__Work instructions__:
Give the number of lines in the data that contain "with", and nothing more.

__Data shown__:

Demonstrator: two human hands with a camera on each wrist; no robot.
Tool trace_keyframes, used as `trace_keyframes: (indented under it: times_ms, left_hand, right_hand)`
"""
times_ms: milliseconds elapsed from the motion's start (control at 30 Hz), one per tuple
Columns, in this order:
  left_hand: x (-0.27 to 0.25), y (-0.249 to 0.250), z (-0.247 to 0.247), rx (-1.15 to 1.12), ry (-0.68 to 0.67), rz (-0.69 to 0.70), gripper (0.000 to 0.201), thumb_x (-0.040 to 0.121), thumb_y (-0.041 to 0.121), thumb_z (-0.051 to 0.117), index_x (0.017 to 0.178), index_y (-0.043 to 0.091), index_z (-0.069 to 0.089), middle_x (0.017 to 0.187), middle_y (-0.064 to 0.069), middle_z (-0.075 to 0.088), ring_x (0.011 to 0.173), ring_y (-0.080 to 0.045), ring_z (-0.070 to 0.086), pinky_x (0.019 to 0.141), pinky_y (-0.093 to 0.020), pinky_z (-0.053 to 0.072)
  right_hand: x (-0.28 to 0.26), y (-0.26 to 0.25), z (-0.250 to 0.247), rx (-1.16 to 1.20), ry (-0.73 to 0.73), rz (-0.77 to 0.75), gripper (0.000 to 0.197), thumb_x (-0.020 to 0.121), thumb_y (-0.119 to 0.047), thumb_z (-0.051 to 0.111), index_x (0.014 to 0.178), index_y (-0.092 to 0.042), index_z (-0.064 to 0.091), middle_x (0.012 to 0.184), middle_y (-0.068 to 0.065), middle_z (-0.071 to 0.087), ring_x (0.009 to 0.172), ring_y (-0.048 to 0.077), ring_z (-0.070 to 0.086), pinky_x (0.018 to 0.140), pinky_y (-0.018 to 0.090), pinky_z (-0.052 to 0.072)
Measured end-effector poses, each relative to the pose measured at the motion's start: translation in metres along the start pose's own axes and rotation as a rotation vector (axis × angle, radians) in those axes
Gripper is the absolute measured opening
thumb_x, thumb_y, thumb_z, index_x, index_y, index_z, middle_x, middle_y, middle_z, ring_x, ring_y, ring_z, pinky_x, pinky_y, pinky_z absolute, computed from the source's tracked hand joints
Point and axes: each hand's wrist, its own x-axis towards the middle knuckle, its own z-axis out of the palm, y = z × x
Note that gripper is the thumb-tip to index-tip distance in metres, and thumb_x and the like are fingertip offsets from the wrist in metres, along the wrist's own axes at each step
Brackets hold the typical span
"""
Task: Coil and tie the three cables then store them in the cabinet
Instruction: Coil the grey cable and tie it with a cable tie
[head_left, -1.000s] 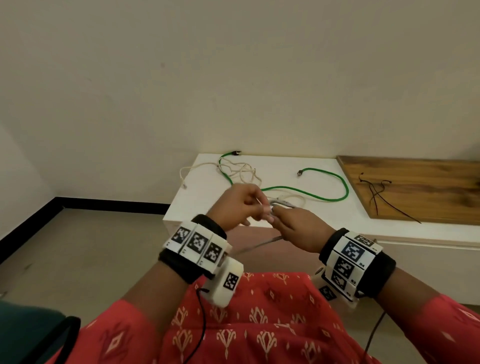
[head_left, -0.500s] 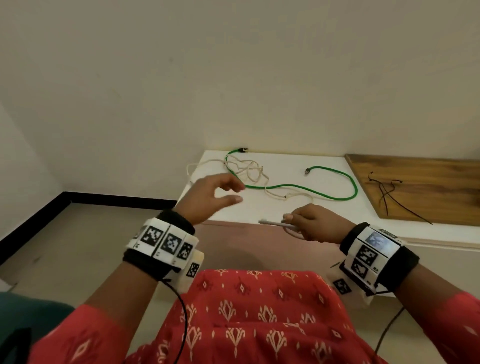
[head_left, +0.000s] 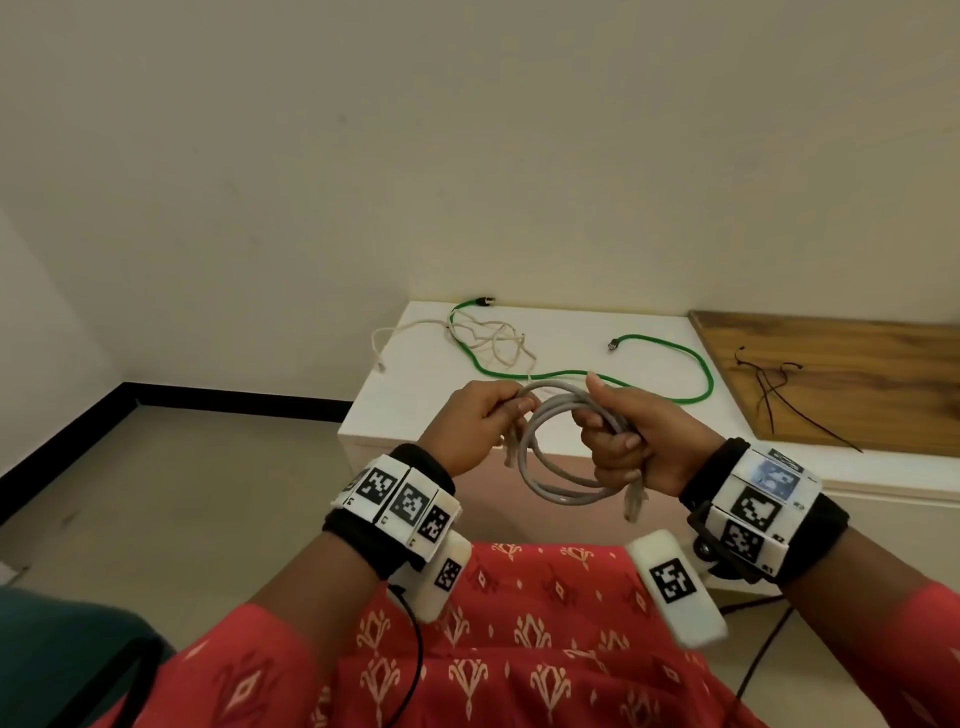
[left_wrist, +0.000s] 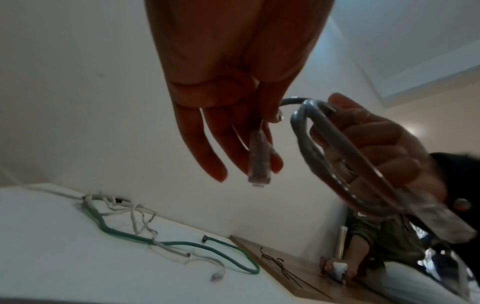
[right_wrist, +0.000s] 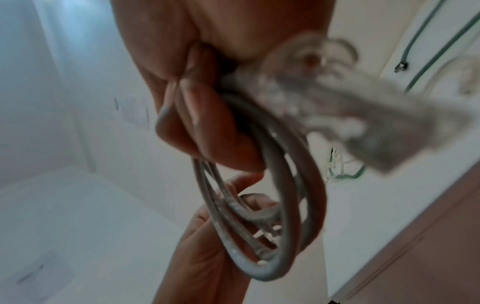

__Output for this exercise__:
2